Protesting through th years portrayal Kembely caRo

Kembely Caro

African-American History

Mr.Tretrault

January 18, 2017

Protest Portrayal

Protest can be portrayed in many in two ways; non-violent and violent.

A protest is an expression of objection, or disproval often in opposition

to something a person is powerless to prevent. African-American have been protesting for their rights since the beginning of Emancipation. Though the intentions of protestors in the African-American community are generally good, these intentions are seen differently by public portrayal of the protests.

Right after the Emancipation of African Americans the Civil Rights movement came to place. The civil rights movement started off because of what happened with Rosa Parks in December of 1955. She was an African-American who refused to give up her seat on a bus to white person. She was arrested because of that. Not only this but also all this segregation happening at the time influenced the African-American community to stand up for themselves. African-American intentions towards the civil rights movement was to fight for their rights. It was to fight for the rights that they should have due to the fact that they are now free and they deserve to have the same rights as everyone else in the country.

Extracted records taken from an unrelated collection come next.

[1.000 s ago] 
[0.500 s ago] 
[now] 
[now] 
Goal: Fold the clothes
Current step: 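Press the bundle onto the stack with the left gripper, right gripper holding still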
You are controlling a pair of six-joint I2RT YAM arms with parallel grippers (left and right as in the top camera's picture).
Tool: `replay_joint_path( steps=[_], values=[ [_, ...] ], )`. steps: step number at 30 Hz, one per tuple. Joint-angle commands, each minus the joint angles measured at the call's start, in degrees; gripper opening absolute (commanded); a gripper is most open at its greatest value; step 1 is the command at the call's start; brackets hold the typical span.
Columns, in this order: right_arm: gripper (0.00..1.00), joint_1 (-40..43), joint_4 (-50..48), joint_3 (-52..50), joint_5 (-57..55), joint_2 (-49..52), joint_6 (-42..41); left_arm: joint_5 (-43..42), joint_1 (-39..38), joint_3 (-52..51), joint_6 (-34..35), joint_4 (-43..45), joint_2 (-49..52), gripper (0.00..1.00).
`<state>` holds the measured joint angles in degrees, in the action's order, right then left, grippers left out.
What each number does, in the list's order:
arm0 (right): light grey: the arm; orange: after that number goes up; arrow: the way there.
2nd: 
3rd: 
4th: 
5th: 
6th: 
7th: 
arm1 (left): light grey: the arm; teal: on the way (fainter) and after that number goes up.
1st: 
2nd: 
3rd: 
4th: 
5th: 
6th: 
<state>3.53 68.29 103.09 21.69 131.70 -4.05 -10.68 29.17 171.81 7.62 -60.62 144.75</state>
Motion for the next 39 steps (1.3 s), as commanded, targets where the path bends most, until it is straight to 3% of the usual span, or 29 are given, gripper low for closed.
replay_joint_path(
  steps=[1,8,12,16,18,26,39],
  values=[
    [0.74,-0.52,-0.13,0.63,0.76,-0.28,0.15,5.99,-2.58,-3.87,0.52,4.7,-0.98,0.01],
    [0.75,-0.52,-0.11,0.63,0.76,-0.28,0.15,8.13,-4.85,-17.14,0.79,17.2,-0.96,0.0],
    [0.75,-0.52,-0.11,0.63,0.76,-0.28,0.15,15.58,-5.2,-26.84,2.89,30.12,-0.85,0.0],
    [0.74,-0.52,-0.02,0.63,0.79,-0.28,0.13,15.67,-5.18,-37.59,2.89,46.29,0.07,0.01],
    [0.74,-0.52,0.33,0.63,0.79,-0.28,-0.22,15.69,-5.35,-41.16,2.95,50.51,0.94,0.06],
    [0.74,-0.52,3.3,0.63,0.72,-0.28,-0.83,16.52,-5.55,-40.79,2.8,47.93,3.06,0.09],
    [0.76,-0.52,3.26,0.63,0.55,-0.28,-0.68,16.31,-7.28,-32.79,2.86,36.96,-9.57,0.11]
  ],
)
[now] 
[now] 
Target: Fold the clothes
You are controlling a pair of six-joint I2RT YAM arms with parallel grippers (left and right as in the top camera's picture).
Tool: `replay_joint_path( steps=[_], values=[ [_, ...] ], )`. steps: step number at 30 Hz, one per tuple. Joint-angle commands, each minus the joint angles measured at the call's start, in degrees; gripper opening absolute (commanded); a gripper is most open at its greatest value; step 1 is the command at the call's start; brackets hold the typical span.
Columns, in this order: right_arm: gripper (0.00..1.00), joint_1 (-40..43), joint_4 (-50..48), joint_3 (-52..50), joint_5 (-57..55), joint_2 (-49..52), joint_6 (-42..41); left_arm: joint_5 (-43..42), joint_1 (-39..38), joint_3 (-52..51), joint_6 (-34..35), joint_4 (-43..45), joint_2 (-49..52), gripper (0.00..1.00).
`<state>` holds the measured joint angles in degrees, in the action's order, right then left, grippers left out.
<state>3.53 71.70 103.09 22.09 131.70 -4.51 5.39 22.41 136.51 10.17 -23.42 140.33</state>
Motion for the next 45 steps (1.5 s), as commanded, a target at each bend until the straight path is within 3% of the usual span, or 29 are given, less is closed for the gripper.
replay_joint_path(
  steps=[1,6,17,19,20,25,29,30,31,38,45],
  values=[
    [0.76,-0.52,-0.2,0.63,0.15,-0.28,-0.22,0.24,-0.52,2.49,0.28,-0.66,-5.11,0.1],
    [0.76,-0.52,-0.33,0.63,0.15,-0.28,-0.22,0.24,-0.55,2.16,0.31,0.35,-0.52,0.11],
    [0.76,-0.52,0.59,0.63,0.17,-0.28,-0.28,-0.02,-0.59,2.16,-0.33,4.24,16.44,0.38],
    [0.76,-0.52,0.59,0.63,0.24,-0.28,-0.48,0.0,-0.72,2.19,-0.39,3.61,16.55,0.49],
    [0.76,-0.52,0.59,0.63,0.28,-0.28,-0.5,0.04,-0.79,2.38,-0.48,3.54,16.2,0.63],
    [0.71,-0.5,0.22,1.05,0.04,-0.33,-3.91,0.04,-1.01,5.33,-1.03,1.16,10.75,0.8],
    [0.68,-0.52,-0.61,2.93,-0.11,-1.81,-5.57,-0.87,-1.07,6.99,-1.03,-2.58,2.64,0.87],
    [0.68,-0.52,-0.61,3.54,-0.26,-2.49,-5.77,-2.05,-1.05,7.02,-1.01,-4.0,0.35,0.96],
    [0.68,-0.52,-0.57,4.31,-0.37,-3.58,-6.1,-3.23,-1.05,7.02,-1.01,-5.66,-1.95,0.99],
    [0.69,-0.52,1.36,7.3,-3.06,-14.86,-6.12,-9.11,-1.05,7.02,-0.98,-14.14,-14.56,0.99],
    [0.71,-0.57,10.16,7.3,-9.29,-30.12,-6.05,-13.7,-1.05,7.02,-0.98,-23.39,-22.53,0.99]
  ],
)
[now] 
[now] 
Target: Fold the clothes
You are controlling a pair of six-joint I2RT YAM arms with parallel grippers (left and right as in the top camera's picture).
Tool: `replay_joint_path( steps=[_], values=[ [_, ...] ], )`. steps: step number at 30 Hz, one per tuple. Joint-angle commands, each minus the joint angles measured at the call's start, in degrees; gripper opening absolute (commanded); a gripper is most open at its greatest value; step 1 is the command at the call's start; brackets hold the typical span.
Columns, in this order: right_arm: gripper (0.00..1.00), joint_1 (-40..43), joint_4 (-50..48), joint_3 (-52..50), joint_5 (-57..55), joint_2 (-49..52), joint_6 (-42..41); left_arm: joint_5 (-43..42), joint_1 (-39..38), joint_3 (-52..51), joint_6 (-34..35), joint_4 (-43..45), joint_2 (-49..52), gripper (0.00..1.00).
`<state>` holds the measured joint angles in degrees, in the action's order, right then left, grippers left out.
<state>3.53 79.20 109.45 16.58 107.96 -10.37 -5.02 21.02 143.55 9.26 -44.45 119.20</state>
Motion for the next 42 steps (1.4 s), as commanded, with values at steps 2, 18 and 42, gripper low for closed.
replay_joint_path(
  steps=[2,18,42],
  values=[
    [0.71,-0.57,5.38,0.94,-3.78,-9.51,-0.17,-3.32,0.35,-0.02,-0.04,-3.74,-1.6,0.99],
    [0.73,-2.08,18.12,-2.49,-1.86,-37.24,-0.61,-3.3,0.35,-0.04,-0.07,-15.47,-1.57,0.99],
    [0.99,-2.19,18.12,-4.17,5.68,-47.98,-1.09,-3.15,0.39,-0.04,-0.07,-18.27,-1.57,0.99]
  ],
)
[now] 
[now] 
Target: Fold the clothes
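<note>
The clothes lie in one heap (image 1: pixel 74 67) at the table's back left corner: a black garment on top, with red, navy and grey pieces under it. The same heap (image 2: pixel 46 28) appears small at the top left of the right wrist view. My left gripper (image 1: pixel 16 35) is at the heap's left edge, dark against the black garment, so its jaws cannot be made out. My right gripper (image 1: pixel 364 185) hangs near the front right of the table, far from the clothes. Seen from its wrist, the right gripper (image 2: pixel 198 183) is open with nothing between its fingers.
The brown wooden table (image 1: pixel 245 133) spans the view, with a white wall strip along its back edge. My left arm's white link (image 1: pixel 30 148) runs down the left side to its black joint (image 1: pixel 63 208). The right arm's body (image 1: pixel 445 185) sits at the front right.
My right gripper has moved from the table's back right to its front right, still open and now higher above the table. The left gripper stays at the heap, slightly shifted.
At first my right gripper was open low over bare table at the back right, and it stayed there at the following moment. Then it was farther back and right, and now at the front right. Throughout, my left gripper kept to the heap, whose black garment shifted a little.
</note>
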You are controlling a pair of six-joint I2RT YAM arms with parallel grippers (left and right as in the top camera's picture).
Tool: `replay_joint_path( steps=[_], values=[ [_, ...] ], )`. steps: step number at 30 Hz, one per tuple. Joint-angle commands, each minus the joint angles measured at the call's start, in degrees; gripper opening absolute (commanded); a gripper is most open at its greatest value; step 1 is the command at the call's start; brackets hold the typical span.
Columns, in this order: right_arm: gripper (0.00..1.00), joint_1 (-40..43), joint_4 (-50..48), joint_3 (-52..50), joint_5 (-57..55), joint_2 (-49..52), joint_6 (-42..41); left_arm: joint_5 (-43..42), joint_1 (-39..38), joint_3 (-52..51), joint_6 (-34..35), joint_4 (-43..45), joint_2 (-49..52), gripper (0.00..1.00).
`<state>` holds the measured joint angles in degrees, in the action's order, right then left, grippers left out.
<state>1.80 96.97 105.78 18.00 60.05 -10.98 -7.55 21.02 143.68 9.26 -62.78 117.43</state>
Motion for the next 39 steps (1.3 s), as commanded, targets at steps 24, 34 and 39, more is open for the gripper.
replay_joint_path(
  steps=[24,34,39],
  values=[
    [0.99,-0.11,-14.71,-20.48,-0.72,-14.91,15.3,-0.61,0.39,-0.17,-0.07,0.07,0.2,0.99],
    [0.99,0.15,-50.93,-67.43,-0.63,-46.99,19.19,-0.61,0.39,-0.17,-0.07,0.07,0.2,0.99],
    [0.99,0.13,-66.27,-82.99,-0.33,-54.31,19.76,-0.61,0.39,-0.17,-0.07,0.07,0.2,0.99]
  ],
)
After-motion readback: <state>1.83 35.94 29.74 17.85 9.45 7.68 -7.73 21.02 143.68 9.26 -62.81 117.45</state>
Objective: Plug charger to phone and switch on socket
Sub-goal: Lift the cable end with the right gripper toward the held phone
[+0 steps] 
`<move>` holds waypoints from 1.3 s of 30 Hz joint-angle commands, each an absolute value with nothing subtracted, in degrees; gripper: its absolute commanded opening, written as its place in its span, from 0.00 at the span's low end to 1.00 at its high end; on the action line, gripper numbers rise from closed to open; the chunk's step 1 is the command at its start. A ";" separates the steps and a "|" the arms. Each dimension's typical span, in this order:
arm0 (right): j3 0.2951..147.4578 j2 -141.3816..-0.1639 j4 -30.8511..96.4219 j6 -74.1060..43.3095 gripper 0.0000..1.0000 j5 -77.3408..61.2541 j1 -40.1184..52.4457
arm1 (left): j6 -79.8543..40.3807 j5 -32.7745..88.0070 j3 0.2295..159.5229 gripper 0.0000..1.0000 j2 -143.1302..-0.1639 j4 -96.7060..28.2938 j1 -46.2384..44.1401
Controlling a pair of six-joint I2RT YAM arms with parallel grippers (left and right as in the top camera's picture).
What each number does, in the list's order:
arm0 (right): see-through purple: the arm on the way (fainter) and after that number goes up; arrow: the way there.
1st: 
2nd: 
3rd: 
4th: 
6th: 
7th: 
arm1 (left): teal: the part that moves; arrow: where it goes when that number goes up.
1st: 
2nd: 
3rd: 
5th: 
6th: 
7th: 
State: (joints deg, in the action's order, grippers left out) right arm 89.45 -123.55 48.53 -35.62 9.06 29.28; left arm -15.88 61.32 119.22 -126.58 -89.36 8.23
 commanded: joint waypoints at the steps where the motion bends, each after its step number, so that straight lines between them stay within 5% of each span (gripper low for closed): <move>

Even after the Civil Rights movement, African-Americans still had to go through along process in order to vote that others didn't. In Selma, Alabama the registration office was open two days out of the month and they will only get 15 to vote on these days. African-Americans formed groups and organizations to find a way to make voting fair. One the organization being the Student Nonviolent Coordinating Committee which was then ban by Judge Hare in 1964. Through the Southern Christian Leadership Conference (SCLC) led by Martin Luther King a march was started. The purpose was for African-Americans to march from Selma, Alabama to the state capital of Montgomery to make the statement that they need their voting rights-about a fifty mile walk. March members were greeted by state and local authorities at the bridge of Montgomery violently. Marching in order to obtain voters right, the African American Community was seen as violent. Even though they were doing this non-violently the authorities at the bridge attacked them violently. Leaving seventeen people injured African-American backed down but came back later on.